Infrastructure safeguards built into the platform

The privacy baseline is not just policy language. It is reflected in the infrastructure code that provisions how data stores, queues, secrets, and traffic are handled.

  • PostgreSQL storage is provisioned with encryption at rest, generated database credentials in AWS Secrets Manager, and backup retention defined in infrastructure configuration rather than left implicit.
  • The reports bucket is encrypted with S3-managed encryption, blocks all public access, enforces SSL, and applies lifecycle expiration rules to age out old report objects.
  • The ingestion transport uses encrypted SQS queues with a dead-letter queue so ingestion traffic can be retried and contained without silently disappearing.
  • The VPC layout keeps stateful services in isolated subnets, while customer-facing traffic is routed through a managed load balancer with HTTPS when certificate wiring is enabled.

Application-layer privacy controls in source code

Privacy protection also depends on application behavior. The backend includes explicit code paths for tenant isolation, secret handling, role checks, and auditability.

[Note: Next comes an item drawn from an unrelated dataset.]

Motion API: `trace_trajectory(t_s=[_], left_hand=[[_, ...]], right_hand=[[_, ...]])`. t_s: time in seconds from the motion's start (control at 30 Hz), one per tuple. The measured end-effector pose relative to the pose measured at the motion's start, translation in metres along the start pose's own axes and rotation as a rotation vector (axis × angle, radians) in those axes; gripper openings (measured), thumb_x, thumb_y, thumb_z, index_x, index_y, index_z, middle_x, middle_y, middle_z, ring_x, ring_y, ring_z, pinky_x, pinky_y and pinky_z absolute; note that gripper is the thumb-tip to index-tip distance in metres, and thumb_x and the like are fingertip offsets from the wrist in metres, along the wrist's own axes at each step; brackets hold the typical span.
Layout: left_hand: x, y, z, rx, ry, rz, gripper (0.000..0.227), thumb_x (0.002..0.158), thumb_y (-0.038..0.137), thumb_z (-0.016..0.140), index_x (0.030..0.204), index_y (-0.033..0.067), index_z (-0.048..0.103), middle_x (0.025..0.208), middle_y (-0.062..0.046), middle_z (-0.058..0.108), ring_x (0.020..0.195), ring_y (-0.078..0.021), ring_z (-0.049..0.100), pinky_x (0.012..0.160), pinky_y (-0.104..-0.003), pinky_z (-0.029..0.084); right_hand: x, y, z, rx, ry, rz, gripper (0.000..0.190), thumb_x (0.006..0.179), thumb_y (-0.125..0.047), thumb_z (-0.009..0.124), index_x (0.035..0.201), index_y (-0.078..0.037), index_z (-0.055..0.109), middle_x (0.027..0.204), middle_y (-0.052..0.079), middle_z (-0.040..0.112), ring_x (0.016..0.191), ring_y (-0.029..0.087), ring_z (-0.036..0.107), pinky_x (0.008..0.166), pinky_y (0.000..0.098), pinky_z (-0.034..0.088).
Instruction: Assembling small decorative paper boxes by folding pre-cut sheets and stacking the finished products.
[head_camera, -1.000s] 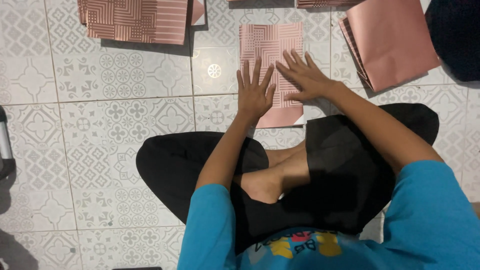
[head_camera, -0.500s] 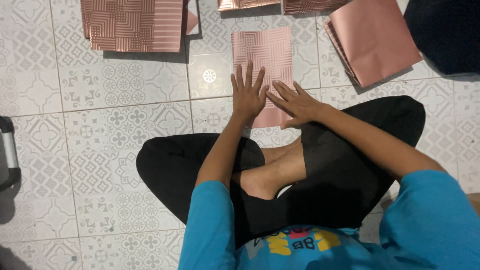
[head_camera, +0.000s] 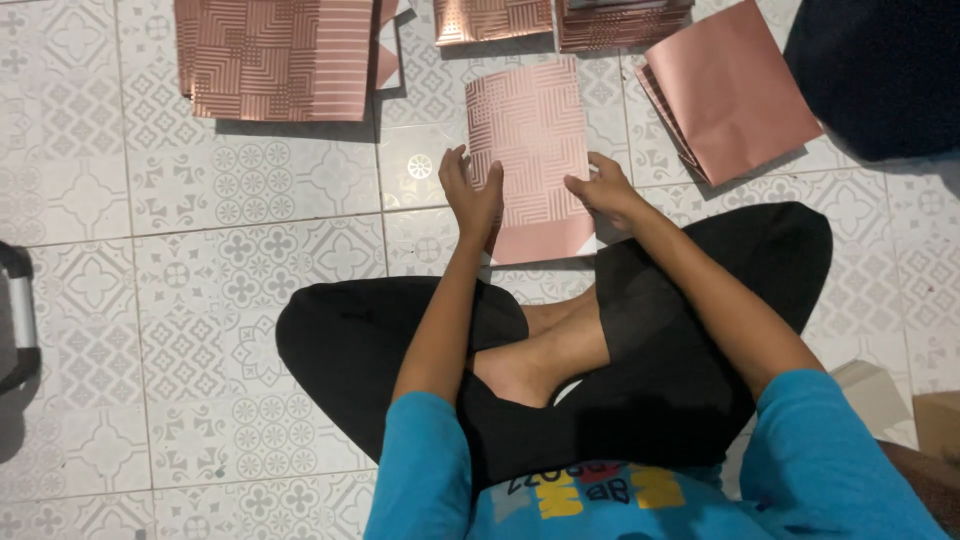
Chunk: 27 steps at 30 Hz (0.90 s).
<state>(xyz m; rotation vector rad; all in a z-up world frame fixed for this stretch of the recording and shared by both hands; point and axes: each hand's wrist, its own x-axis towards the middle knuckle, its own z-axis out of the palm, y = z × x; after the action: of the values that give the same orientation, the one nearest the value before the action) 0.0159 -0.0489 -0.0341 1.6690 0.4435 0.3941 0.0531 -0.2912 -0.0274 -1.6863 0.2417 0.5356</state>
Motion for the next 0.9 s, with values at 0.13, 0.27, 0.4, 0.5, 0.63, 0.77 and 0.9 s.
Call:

  • Tenant context is resolved from authenticated users or API keys, and request handling carries a company_id context so data access is scoped to the active tenant.
  • Raw API keys are shown once and stored as SHA-256 hashes; user passwords are stored with bcrypt rather than in reversible form.
  • Role- and permission-based checks are enforced on sensitive routes such as reports, API keys, notifications, billing, and tenant-rights operations.
  • Audit trails are recorded for authentication activity, identity changes, remediation workflows, platform-admin actions, and support impersonation sessions.
  • Security headers are applied on responses, including HSTS in staging and production, frame denial, referrer controls, and a restrictive permissions policy.

Retention, deletion, and lifecycle handling

Data lifecycle is treated as an operational process, not a vague promise. Retention and deletion controls are tied to environment settings, lifecycle rules, and tenant offboarding flows.

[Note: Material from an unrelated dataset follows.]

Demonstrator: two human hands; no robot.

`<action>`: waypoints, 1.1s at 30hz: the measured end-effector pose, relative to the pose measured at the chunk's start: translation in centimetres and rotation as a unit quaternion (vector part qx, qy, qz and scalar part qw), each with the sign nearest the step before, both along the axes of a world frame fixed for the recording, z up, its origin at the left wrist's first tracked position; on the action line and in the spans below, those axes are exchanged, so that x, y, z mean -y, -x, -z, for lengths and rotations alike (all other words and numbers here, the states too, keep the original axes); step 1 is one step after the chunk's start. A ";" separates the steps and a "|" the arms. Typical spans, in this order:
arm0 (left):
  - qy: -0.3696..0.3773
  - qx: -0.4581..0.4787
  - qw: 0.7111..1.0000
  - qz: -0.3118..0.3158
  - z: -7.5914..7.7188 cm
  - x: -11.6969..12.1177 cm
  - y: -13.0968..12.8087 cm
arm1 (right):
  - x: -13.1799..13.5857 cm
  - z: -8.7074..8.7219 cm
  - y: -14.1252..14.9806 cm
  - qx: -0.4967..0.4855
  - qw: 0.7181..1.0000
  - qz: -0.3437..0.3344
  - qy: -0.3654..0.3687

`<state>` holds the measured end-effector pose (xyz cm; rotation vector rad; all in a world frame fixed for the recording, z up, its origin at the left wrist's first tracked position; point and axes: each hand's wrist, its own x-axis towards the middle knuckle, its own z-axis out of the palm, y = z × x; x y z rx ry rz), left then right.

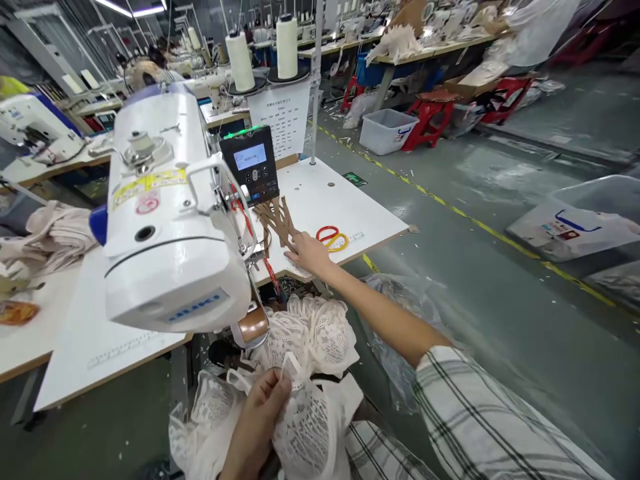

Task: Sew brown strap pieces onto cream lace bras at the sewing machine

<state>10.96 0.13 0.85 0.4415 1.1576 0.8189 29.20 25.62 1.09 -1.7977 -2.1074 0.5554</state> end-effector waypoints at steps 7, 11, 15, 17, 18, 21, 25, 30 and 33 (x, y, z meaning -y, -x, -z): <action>-0.010 0.000 0.999 -0.046 -1.0 -0.1 0.7 | -5.3 -0.4 0.6 -0.146 0.987 -0.018 0.069; -0.048 -0.113 0.990 -0.067 -1.4 -0.1 1.7 | -0.4 -0.5 0.7 -0.302 0.942 -0.076 0.122; -0.121 -0.230 0.965 -0.038 -2.7 -0.1 3.0 | 8.9 0.1 1.6 -0.422 0.863 -0.144 0.239; -0.142 -0.265 0.954 -0.021 -3.5 -0.1 3.3 | 13.0 0.3 1.5 -0.568 0.719 -0.148 0.372; -0.148 -0.281 0.948 -0.018 -3.8 -0.1 3.3 | 14.5 0.3 1.4 -0.591 0.681 -0.153 0.406; -0.165 -0.312 0.936 -0.008 -4.3 0.0 3.0 | 16.6 -0.4 1.5 -0.570 0.699 -0.188 0.389; -0.206 -0.312 0.928 0.009 -4.6 0.0 2.4 | 16.5 -1.9 2.2 -0.483 0.789 -0.258 0.279; -0.256 -0.297 0.919 0.049 -4.8 0.1 2.1 | 16.7 -2.9 2.8 -0.485 0.800 -0.263 0.237; -0.325 -0.309 0.892 0.051 -4.0 0.4 1.2 | 17.1 -3.0 2.9 -0.538 0.766 -0.228 0.268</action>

  • Database backup retention and log retention are defined in environment configuration, making retention posture explicit in infrastructure code.
  • Report artifacts in S3 follow lifecycle expiration rules, and tenant data export or delete workflows are supported through documented tenant-rights flows.
  • Deletion and offboarding remain subject to backup windows, legal obligations, and contractual commitments that may apply to the customer relationship.

AWS provider assurance and certification context

BlackShield is built on AWS because it provides a mature managed-cloud baseline with broad security engineering investment and extensive third-party assurance programs.

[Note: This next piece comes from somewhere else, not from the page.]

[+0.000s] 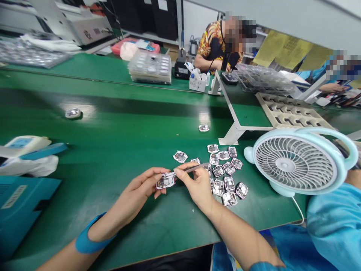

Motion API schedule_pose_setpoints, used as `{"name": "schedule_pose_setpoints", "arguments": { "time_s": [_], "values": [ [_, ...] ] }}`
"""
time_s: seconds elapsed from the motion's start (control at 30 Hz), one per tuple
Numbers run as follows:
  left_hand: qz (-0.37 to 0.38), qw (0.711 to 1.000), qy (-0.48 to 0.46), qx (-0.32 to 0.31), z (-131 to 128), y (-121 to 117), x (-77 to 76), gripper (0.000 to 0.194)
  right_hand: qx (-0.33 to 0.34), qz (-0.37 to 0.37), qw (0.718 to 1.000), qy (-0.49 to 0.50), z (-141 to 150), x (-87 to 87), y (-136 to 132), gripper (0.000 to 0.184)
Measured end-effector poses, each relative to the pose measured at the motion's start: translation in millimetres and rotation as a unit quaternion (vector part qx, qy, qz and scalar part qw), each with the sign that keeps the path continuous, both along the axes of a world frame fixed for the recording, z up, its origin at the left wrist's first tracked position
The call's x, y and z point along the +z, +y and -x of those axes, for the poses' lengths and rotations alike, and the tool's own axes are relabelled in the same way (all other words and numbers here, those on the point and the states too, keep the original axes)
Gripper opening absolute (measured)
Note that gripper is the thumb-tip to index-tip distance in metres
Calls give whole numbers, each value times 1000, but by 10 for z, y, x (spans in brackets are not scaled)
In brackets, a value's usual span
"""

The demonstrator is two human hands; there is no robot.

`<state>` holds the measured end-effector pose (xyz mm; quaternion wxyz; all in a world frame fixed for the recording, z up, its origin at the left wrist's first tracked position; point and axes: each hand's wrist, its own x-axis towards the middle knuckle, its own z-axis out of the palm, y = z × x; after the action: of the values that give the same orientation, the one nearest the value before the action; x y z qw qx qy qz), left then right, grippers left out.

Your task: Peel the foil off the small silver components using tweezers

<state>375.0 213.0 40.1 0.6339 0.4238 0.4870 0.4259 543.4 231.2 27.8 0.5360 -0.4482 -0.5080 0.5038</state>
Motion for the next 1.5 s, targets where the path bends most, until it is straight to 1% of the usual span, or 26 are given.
{"name": "schedule_pose_setpoints", "arguments": {
  "time_s": [0.13,0.23,0.47,0.57,0.7,0.8,0.97,1.07,1.13,1.3,1.5],
  "values": [
    [9,1000,-10,11,-5,-10,35,24,-19,-16,1000,-6,-5,-9,-22,11],
    [5,1000,-1,7,-19,-22,44,24,-6,-34,999,-4,9,-21,-35,8],
    [5,1000,18,-1,-25,-26,-4,26,28,-25,997,64,52,-18,-36,9],
    [10,1000,15,0,-16,-18,-19,25,36,-44,996,72,55,-12,-30,8],
    [15,1000,10,-2,-8,-10,-24,26,52,-86,993,53,48,-20,-33,4],
    [19,1000,11,1,-6,-2,-15,28,52,-135,989,10,31,-25,-49,4],
    [35,999,13,8,5,15,6,32,45,-268,960,-62,-7,-16,-62,14],
    [42,999,9,7,9,19,11,32,42,-299,949,-89,-16,-10,-56,17],
    [43,999,10,6,11,18,14,31,40,-302,948,-96,-15,-7,-54,16],
    [52,999,11,-2,13,11,23,29,33,-285,954,-87,-5,3,-56,11],
    [65,998,13,-11,12,15,12,27,32,-216,974,-55,-9,-18,-57,3]
  ]
}}
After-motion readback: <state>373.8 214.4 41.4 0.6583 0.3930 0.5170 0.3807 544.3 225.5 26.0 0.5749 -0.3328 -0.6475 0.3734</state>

  • AWS publicly maintains a large portfolio of compliance and certification programs for the underlying cloud infrastructure used by managed services such as compute, storage, databases, and networking.
  • Those infrastructure-level attestations strengthen the physical, environmental, and foundational cloud controls on which the service depends.
  • They do not automatically certify BlackShield itself, which is why we also rely on our own application-layer controls, tenant isolation, logging, access controls, and customer contracting artifacts.

Cross-border data handling and customer review

BlackShield is operated from Ireland, while the default hosted region is in the United States. That means privacy and procurement review should consider both the Irish operating entity and the US-hosted service footprint.

  • Customers with EEA, UK, or similar transfer requirements should review the hosting model together with the DPA and procurement package before production onboarding.
  • If a customer requires additional regional, contractual, or subprocessor review, those requirements should be captured before launch rather than after data has begun to flow.
  • The privacy page complements, but does not replace, signed legal documents, trust documentation, and customer-specific data-processing commitments.